TASK PROMPT
Please keep to the lines below from the one with "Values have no" through the one with "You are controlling", and restate them word for word, ends included.

SOURCE DATA
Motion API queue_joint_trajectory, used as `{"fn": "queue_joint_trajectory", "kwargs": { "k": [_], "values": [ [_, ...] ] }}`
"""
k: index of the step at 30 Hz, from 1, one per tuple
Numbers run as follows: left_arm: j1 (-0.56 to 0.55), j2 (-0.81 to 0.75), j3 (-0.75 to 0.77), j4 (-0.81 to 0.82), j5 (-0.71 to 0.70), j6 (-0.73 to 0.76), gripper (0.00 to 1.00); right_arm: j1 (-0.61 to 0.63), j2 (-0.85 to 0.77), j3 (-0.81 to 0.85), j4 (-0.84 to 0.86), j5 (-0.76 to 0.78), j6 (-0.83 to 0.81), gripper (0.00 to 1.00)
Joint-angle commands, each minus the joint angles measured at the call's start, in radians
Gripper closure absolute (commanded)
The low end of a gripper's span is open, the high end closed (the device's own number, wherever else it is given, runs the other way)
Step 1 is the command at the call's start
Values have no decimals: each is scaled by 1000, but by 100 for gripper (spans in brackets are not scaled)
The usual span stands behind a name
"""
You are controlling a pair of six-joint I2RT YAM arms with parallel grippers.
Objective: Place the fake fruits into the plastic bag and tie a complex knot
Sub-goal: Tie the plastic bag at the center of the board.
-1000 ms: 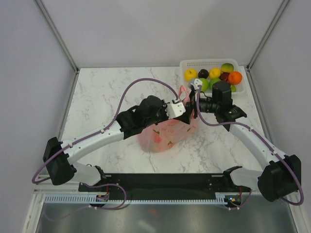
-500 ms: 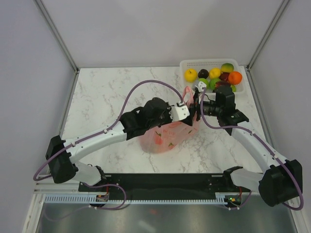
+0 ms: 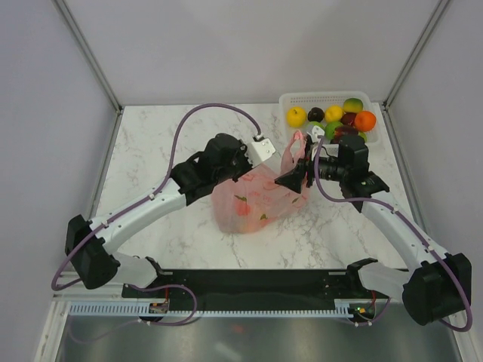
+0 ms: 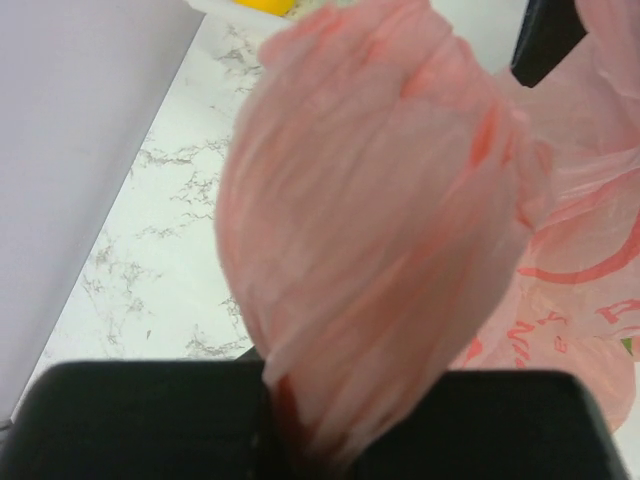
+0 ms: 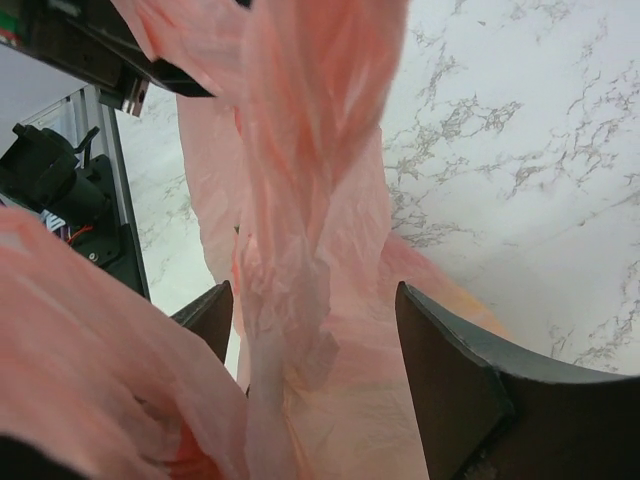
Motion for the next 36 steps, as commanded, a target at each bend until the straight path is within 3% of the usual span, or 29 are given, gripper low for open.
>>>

SOLUTION TO THIS PROBLEM
Values have no decimals: each is scaled by 1000, but by 100 for gripper (spans in brackets are not scaled)
The usual span stands behind a name
"""
You are controlling a pair of six-joint I2RT YAM arms with parallel grippers.

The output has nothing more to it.